I've created as a route the little local loop I do on winter evenings.  Download here.

I'm going to take the GPS out and follow the route next time I'm out to test out how I find it.  I've put waypoints on the junctions and have named each sequentially with the navigation instruction. 

Does this file look like it follows 'best practice'?

Do not be surprised if when the position cursor coincides with the Waypoint, the screen blanks for two seconds.
You look down and see a blank screen which doesn't show you which road you should be on.

Placing Waypoints 25 - 30 m after the junction gives you the warning bleep. You look down and see the cursor and the Waypoint, so can decide which is the road to take.
Auto zoom helps, but if you don't like it like I didn't, 50 yds scale is a good view.

Re: Reducing number of points in a GPX route
« Reply #27 on: 09 February, 2014, 05:12:23 pm »
OK the maybe odd system I've evolved - works for me and though it sounds involved it can be quite quick as I don't bother with naming the "points" to give me turning instructions.

Sorry Frankie - it didn't work for me - I found it an uneccessary hassle. Also, as you know the Etrex 20 and others in the same series have an issue in that however short you make the point names they refuse to increase in size to fit the apparently available box. And so I find them hard to see.

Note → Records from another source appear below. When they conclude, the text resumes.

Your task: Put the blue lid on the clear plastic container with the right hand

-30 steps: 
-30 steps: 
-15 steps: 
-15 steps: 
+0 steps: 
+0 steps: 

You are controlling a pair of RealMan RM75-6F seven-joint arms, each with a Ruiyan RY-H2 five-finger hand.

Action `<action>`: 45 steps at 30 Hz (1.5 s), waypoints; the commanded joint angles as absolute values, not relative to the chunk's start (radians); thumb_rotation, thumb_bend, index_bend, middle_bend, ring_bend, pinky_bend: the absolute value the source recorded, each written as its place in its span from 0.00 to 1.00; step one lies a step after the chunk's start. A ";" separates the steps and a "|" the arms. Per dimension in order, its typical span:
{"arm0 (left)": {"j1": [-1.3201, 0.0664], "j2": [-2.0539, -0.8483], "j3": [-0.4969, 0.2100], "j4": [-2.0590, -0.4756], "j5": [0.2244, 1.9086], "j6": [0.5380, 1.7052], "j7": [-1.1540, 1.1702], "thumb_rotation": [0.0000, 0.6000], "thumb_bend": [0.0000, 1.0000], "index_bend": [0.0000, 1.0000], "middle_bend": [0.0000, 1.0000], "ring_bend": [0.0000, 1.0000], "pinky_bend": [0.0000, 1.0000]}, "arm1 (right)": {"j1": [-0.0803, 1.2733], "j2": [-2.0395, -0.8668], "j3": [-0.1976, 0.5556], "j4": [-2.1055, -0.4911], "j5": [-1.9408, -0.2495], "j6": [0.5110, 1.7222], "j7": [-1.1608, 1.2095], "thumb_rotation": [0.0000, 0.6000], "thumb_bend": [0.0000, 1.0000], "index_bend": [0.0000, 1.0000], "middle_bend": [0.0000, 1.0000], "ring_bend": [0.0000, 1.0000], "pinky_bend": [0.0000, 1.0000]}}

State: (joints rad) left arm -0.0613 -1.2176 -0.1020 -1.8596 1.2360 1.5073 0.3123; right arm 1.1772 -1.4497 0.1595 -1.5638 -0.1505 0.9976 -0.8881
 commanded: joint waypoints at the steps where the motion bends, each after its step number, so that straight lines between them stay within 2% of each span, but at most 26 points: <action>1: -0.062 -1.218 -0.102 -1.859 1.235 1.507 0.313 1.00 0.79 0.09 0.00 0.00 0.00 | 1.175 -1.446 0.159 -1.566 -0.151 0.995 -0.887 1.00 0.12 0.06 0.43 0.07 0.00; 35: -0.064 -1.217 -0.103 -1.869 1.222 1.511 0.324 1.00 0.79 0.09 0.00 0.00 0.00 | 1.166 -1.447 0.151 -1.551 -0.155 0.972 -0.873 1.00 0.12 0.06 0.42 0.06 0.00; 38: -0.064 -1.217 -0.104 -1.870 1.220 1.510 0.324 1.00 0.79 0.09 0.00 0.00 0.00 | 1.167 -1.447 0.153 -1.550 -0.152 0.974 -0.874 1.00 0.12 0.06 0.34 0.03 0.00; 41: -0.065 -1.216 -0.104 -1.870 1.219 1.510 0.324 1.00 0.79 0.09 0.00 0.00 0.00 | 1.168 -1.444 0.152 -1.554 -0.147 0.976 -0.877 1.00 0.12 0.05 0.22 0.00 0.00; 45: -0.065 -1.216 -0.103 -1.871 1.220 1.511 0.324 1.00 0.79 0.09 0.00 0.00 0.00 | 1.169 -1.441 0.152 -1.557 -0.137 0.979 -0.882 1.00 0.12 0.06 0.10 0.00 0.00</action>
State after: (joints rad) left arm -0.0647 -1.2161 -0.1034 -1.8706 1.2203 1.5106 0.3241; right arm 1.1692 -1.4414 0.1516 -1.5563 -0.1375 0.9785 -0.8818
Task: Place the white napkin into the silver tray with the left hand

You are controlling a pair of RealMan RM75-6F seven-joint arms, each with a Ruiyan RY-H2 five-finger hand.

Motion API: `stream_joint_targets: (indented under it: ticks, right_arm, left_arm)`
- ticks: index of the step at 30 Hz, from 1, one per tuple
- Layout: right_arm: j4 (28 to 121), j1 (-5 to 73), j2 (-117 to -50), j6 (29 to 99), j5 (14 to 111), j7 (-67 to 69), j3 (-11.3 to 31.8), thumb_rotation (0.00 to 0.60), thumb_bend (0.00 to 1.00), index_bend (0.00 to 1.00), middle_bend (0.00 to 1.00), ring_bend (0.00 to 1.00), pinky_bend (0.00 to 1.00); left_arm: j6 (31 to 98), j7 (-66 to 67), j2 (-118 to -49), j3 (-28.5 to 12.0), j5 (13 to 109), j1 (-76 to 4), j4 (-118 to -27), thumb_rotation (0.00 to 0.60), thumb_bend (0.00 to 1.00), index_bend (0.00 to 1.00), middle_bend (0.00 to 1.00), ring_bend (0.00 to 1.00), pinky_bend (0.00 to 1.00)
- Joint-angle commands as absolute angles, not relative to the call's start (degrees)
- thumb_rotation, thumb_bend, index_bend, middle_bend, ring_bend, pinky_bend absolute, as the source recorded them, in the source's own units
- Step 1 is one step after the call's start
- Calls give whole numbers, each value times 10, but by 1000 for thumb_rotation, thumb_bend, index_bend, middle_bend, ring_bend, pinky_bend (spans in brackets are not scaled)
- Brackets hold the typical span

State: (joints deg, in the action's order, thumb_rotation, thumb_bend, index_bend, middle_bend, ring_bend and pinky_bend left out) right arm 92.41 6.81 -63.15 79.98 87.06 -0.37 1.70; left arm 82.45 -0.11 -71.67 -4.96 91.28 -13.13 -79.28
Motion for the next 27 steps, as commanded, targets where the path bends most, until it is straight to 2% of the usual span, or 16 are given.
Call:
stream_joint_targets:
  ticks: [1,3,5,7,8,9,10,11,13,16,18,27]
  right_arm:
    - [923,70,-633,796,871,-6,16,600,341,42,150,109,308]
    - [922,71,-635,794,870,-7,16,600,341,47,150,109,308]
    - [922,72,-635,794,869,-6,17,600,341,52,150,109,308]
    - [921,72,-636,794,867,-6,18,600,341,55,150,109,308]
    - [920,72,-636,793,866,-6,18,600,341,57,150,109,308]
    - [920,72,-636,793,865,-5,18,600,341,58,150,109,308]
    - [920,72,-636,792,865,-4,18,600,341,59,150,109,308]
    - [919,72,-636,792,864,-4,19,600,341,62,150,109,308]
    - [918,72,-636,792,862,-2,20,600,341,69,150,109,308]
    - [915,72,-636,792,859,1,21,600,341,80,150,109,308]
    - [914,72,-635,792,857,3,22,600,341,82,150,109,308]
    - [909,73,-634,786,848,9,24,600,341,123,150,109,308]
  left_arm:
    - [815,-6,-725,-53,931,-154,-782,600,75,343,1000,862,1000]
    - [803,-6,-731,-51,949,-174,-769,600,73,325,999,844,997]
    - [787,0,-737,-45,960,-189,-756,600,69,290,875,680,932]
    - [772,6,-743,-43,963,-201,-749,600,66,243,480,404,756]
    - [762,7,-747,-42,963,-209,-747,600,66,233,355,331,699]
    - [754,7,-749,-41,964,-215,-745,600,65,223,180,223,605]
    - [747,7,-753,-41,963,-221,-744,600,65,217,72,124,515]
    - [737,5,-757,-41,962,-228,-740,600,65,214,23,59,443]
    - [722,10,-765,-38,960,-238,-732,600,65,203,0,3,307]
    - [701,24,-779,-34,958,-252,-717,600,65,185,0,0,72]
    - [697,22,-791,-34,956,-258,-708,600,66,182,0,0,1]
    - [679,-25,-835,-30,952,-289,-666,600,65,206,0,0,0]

I also use routes/tracks or whatever they are backwards a bit and of course the abbreviated turn instructions wouldn't be valid on the way back.

So I just use straight-lines point-to-point navigation from junction/turn to junction/turn, as I think you recommend. And as I said I also sometimes use an extra point soon after a junction if the line won't make it sufficiently clear which way I should go - often not necessary as the line from junction to junction very often makes it clear. I stress that these are not exactly shaping points (there usually won't be any more until the next junction) and don't interfere with the "distance to next" info. They are so soon after the junction that I ignore "distance to next" until I have passed them.

So to the dodgy meat of my system.

er, I think this is what I can remember of it :)

1:Create route in CycleStreets (fine for UK routes)

2: Export gpx from that to Basecamp.

This gives a route, probably with a long name.

3: Rename route name to some abbreviation of 2 letters/3 at most (I can identify it in Basecamp as I put it in a list with a more descriptive name)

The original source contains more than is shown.